Vaccination benefits spreading to Africa

Perception of pharmaceutical companies is sometimes not that positive and reports in the media often emphasise extortionate amounts charged to the NHS for medicines, or reluctance to release cheaper life-saving vaccines for use in Third World countries.

We are involved with the pharmaceutical industry on an almost daily basis and have been exposed to some decidedly benevolent acts.

We are involved with the pharmaceutical industry on an almost daily basis and have been exposed to some decidedly benevolent acts.

A manufacturer of well-known dog wormers has heavily funded field conservation for the Ploughshare tortoise in Madagasca.

There is no direct correlation between its products and the tortoise, nor does it promote its good work. When we had a fundraising campaign for tiger conservation, the manufacturer of our cat vaccines matched the money we spent on cat vaccines over three months in donations to Twentieth Century Tiger.

A cause close to my heart is the ‘Afya Serengeti’ project, run by Dr Sarah Cleveland, who has been at the forefront of recognising dangers that diseases carried by domestic dogs pose to the endangered wildlife of Tanzania’s Serengeti National Park.

Rabies is prevalent in the domestic dogs of the Maasai tribesmen.
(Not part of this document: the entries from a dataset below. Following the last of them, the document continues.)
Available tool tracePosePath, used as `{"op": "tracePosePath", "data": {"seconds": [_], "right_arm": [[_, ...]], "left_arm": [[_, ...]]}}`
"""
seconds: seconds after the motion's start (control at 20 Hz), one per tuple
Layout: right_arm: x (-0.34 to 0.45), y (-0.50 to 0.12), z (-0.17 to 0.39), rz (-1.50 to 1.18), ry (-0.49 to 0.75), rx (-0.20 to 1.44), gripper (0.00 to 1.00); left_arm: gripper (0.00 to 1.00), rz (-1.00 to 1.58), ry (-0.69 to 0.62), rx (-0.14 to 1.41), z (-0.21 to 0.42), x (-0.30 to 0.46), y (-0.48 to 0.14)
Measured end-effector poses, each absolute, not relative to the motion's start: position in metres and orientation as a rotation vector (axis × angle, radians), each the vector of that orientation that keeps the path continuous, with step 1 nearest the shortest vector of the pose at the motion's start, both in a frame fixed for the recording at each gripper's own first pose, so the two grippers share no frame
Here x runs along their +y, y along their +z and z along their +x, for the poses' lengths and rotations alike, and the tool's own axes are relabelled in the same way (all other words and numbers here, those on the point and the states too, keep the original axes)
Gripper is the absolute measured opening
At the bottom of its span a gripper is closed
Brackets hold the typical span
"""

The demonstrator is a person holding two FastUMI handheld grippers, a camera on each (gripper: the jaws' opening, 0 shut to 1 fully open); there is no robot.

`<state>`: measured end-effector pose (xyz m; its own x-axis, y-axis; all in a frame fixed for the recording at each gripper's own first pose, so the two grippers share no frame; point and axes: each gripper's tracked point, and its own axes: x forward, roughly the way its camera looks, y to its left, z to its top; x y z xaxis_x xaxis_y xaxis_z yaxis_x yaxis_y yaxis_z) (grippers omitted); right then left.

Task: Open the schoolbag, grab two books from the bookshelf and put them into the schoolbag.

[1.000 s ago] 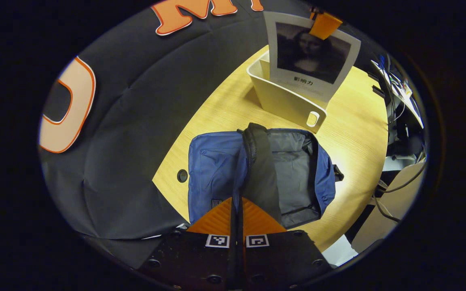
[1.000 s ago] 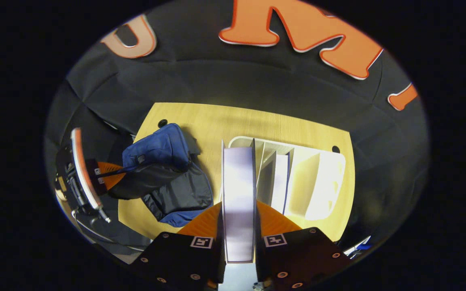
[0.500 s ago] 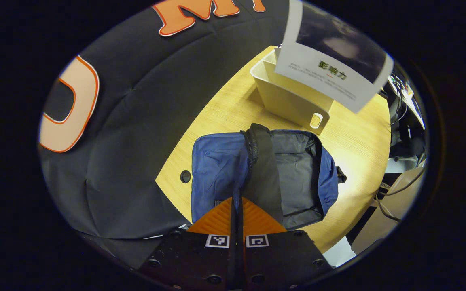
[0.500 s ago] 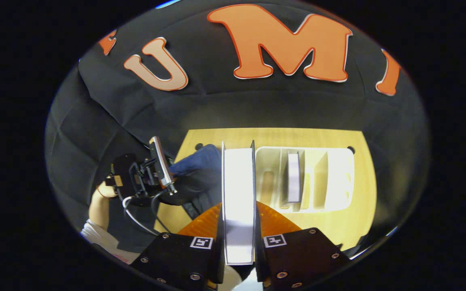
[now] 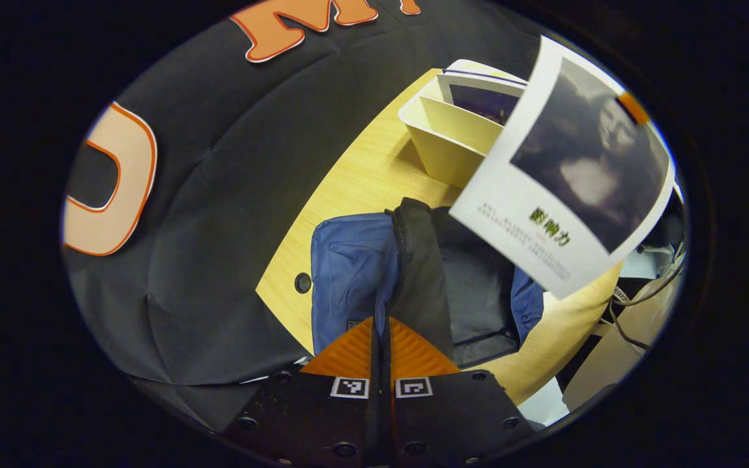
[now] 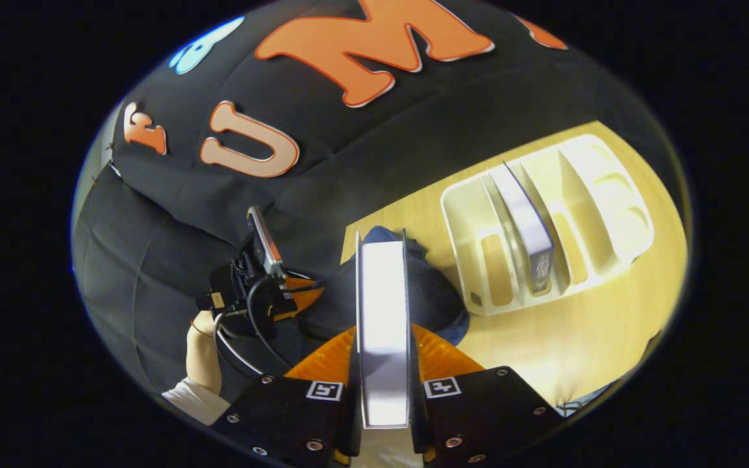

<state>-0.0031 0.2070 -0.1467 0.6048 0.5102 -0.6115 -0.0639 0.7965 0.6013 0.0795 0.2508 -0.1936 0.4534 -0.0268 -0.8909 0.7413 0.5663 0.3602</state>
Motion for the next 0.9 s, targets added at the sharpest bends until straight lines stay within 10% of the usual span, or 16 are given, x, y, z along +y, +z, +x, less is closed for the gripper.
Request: {"op": "tracePosePath", "data": {"seconds": [0.9], "right_arm": [[0.271,-0.290,0.040,0.930,0.270,0.714,0.30]], "left_arm": [[0.01,0.933,-0.581,0.956,0.070,0.223,-0.178]]}}
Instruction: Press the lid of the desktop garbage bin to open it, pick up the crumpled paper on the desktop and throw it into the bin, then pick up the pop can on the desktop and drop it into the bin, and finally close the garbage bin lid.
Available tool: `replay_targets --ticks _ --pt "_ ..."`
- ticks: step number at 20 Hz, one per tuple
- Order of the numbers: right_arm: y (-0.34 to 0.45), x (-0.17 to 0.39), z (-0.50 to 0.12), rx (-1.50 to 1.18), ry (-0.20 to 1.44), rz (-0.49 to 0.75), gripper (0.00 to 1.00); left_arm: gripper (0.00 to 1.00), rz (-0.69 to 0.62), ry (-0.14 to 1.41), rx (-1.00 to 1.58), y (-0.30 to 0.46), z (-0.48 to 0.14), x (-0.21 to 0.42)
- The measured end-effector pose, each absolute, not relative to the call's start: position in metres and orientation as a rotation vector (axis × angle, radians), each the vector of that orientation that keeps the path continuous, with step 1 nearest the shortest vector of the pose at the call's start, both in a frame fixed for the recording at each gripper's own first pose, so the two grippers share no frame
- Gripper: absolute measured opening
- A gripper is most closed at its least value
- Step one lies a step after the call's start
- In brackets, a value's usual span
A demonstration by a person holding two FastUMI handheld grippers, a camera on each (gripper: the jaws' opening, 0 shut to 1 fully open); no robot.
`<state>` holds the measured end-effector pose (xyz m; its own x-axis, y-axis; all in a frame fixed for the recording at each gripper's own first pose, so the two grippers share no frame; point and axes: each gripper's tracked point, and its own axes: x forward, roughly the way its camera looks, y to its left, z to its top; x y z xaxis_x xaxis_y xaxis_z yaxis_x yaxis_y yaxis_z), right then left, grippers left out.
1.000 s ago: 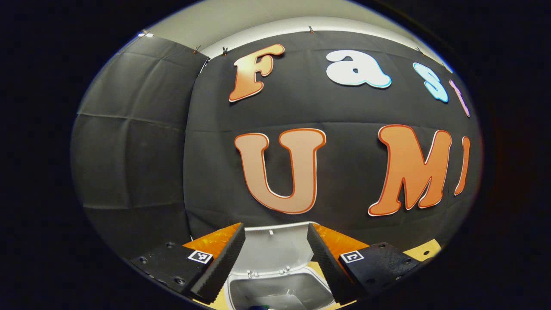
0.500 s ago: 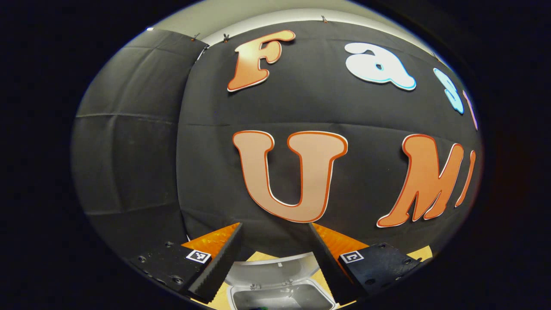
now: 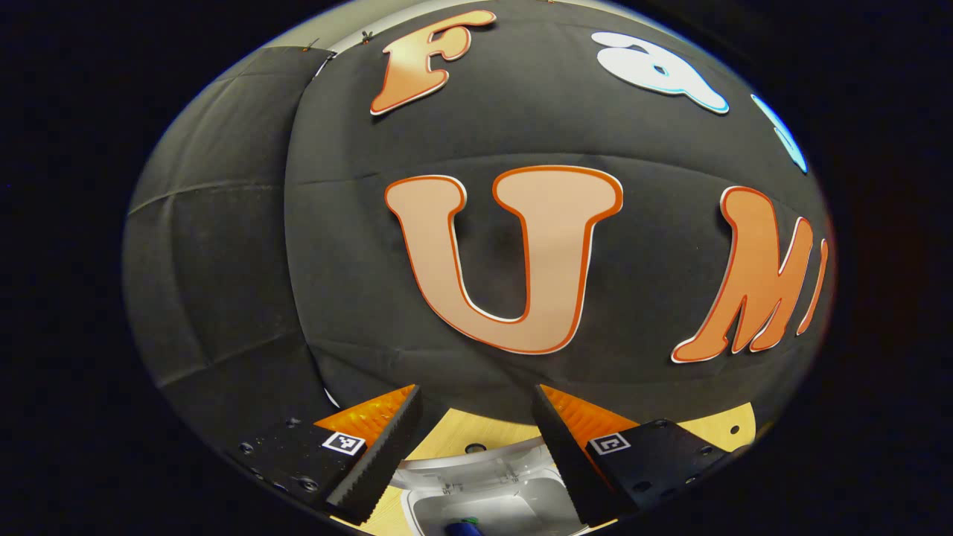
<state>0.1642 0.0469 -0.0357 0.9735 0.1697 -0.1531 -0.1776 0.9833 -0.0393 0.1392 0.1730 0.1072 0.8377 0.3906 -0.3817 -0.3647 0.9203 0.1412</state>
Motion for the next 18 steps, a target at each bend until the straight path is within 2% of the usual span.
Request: replay_targets --ticks 9,18 --pt "0.044 0.165 -0.036 -0.047 0.144 0.179 0.94 0.92 0.351 0.643 0.008 0.159 0.071 0.124" --pt "0.043 0.168 -0.042 -0.034 0.151 0.188 0.94 0.96 0.295 1.060 -0.213 0.118 -0.012 0.052"
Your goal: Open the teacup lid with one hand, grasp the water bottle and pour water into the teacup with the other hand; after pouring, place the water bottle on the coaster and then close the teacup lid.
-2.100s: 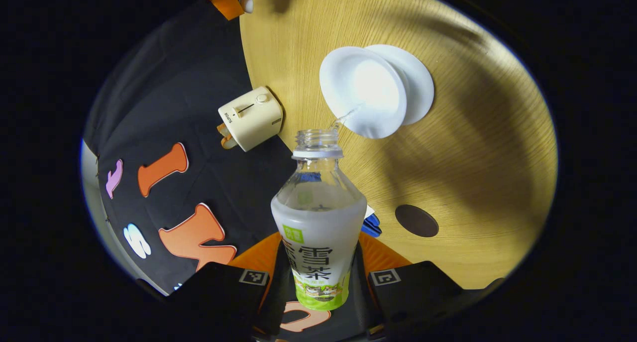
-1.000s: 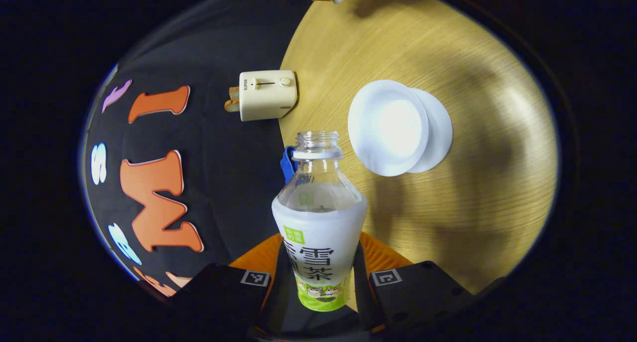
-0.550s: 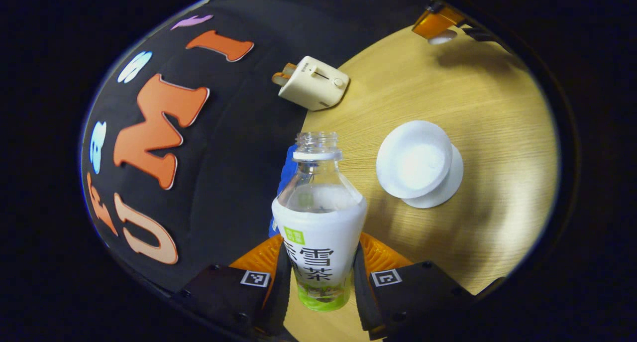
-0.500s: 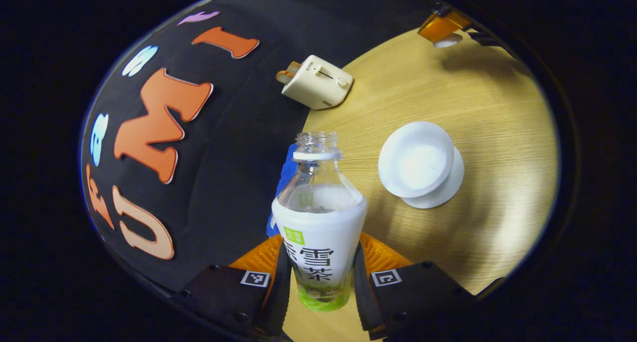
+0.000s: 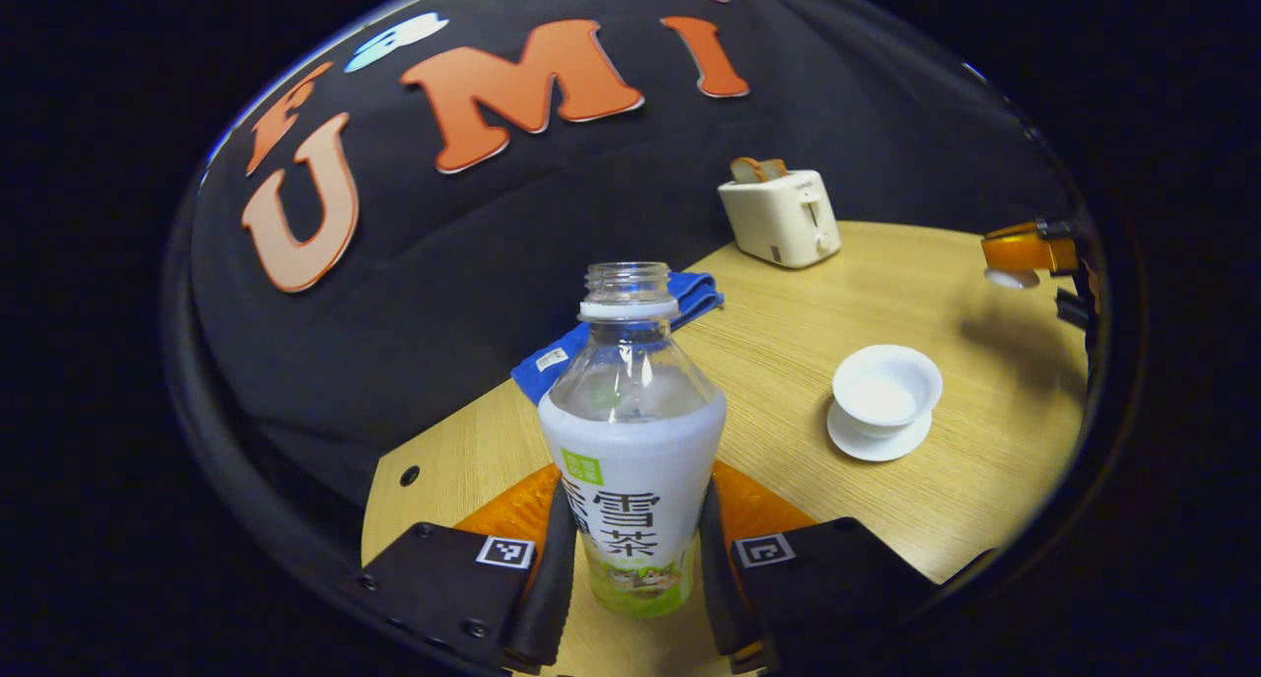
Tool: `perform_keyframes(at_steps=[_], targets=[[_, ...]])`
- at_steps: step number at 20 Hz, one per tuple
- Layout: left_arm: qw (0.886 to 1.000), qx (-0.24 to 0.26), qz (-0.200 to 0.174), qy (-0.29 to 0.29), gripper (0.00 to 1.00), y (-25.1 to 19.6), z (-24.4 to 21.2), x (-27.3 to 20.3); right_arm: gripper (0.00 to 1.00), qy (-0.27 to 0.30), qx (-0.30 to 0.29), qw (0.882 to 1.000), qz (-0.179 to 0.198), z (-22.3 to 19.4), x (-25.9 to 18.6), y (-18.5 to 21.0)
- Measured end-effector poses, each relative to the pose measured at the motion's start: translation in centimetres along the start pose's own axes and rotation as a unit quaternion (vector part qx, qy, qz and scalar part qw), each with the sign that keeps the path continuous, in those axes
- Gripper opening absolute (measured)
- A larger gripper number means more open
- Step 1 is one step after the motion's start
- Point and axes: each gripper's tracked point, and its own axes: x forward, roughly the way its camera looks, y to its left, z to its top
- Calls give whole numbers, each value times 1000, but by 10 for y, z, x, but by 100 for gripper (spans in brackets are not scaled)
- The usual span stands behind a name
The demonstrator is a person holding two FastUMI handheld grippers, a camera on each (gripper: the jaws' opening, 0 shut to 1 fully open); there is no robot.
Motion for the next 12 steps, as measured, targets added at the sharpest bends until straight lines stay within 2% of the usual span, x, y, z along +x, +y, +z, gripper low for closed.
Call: perform_keyframes(at_steps=[2,4,6,12], targets=[[999,-50,11,-14,59,7,1,6,15,-1,-2,1000,6,3,2,9],[995,-94,16,-32,56,6,10,3,15,-3,-7,1000,11,6,3,19],[991,-122,32,-50,59,13,20,4,15,-5,-10,1000,18,10,6,29],[983,-158,50,-77,59,28,33,45,15,-3,-18,1000,18,12,12,37]])
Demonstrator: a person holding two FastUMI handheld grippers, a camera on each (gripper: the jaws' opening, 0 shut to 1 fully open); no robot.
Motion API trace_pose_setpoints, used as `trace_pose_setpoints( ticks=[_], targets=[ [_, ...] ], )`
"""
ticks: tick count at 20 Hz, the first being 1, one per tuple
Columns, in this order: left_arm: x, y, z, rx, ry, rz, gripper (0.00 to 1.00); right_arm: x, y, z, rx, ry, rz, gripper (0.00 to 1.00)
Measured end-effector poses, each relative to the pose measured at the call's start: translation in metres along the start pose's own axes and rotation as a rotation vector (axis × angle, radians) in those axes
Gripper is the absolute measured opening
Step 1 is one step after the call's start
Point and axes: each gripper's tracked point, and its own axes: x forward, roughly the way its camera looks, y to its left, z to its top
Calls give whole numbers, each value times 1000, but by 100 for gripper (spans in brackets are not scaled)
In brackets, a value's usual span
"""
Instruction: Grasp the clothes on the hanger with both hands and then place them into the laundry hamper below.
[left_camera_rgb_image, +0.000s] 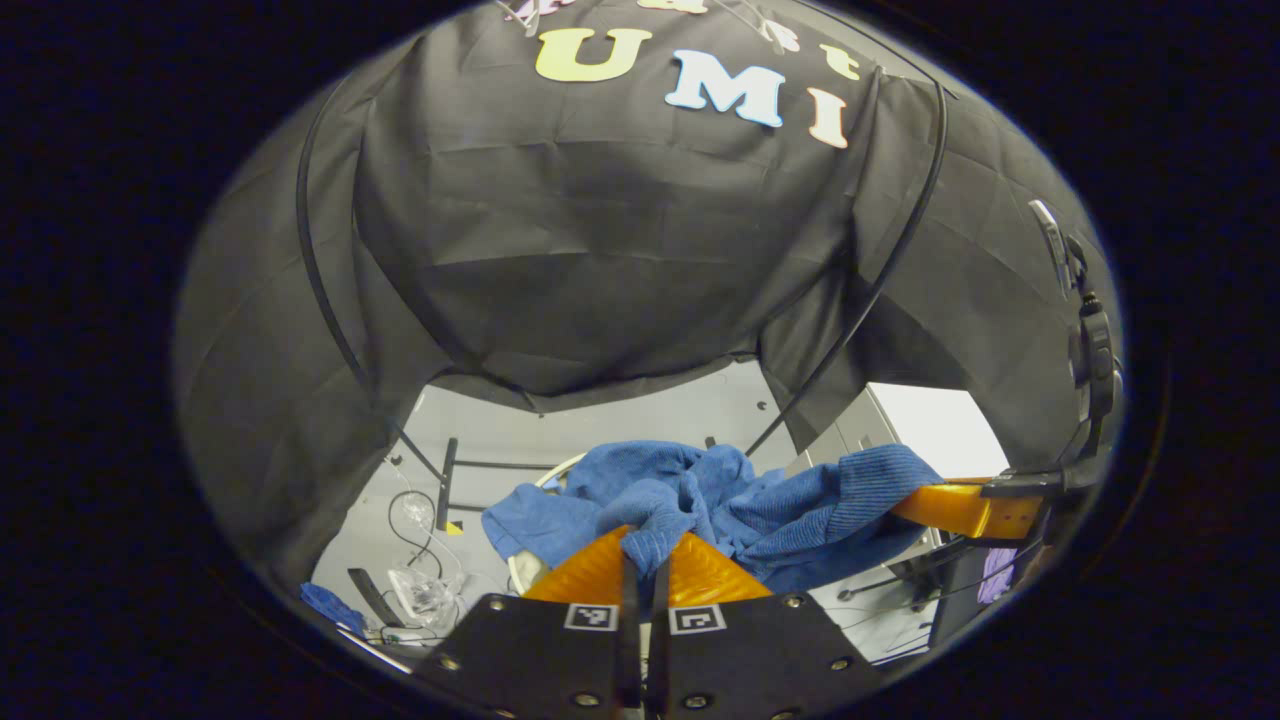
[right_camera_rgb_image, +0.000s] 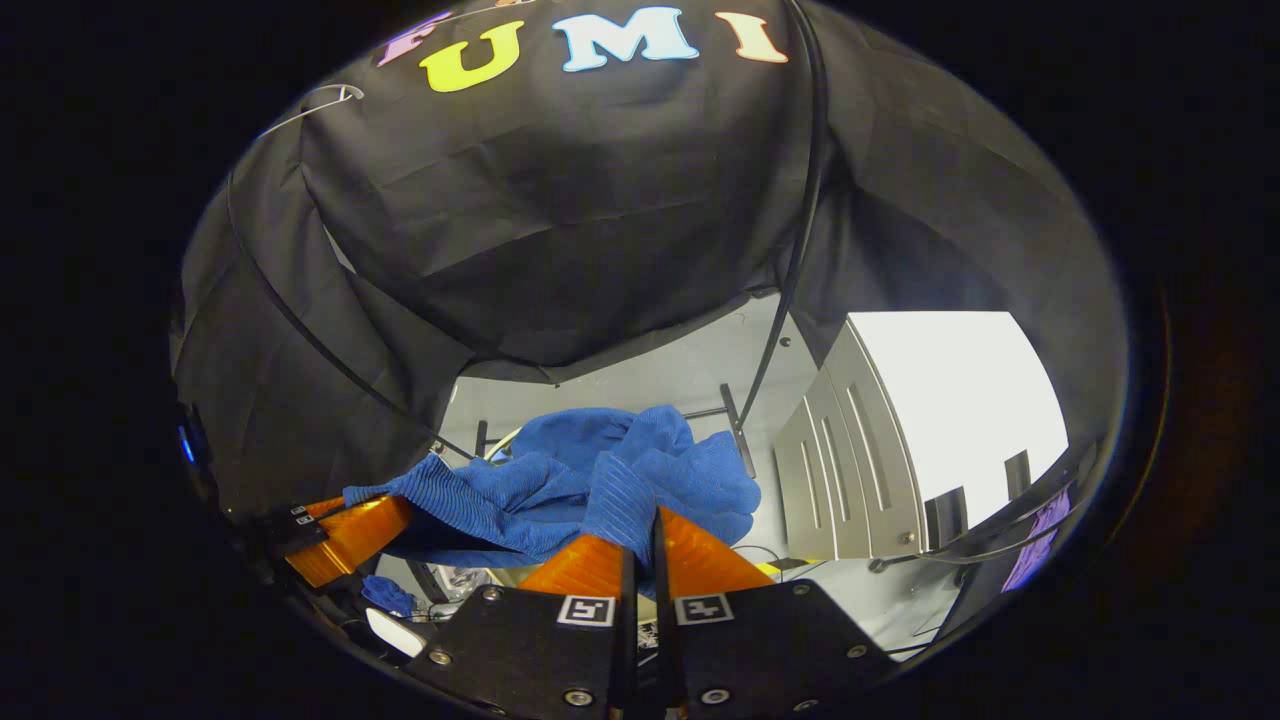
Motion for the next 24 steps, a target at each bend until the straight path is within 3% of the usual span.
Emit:
trace_pose_setpoints(
  ticks=[1,2,6,7,9,10,16,17,19,20,21,22,24],
  targets=[
    [-3,4,0,-4,-1,6,6,0,1,-2,12,12,6,10],
    [-7,7,7,-8,-16,12,12,-3,4,-5,25,22,21,23],
    [-23,20,11,-20,-38,27,79,-22,7,4,-13,-16,17,98],
    [-27,28,14,-19,-37,54,95,-27,3,9,-25,-33,6,98],
    [-38,38,24,-23,-58,79,100,-38,-2,20,-11,-65,4,92],
    [-50,40,29,-30,-71,84,95,-45,-5,27,6,-85,2,96],
    [-131,54,91,-27,-235,123,100,-99,-29,93,38,-283,-45,96],
    [-145,55,106,-17,-266,131,95,-110,-33,107,41,-318,-53,96],
    [-172,55,138,9,-338,139,95,-135,-39,128,48,-392,-62,96],
    [-184,52,156,19,-376,138,100,-146,-41,138,48,-429,-67,96],
    [-197,48,174,28,-416,136,91,-156,-42,149,48,-465,-72,96],
    [-211,44,192,35,-456,133,90,-166,-42,160,47,-500,-72,96],
    [-244,36,228,45,-543,133,95,-191,-41,181,48,-574,-69,96]
  ],
)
It poses an enormous threat to the dogs, tribesmen and their families, and endangered wild animals — lion, cheetah, and most vulnerable, the African painted dog.

Vaccination provides effective control and what the Afya Serengeti (Swahili for health of Serengeti) project aspires to do is create a buffer zone of vaccinated animals around the park.

I have spent holidays in African national parks and of all the animals I saw the painted dogs created the most lasting impression. Also referred to as hunting or wild dogs, they are intelligent, living and hunting together in groups of up to 30, with social interactions.

It is wonderfully rewarding to make a contribution to the survival of painted dogs. At Robson and Prescott we have an arrangement with MSD, the provider of our dog vaccines, that for every dog we vaccinate it will provide the Afya Serengeti project with a free dose of rabies’ vaccine.

Courtesy of a pharmaceutical company, you can have the satisfaction of knowing that in protecting your dog against potentially fatal diseases you are also protecting tribesmen, dogs and wildlife in Africa.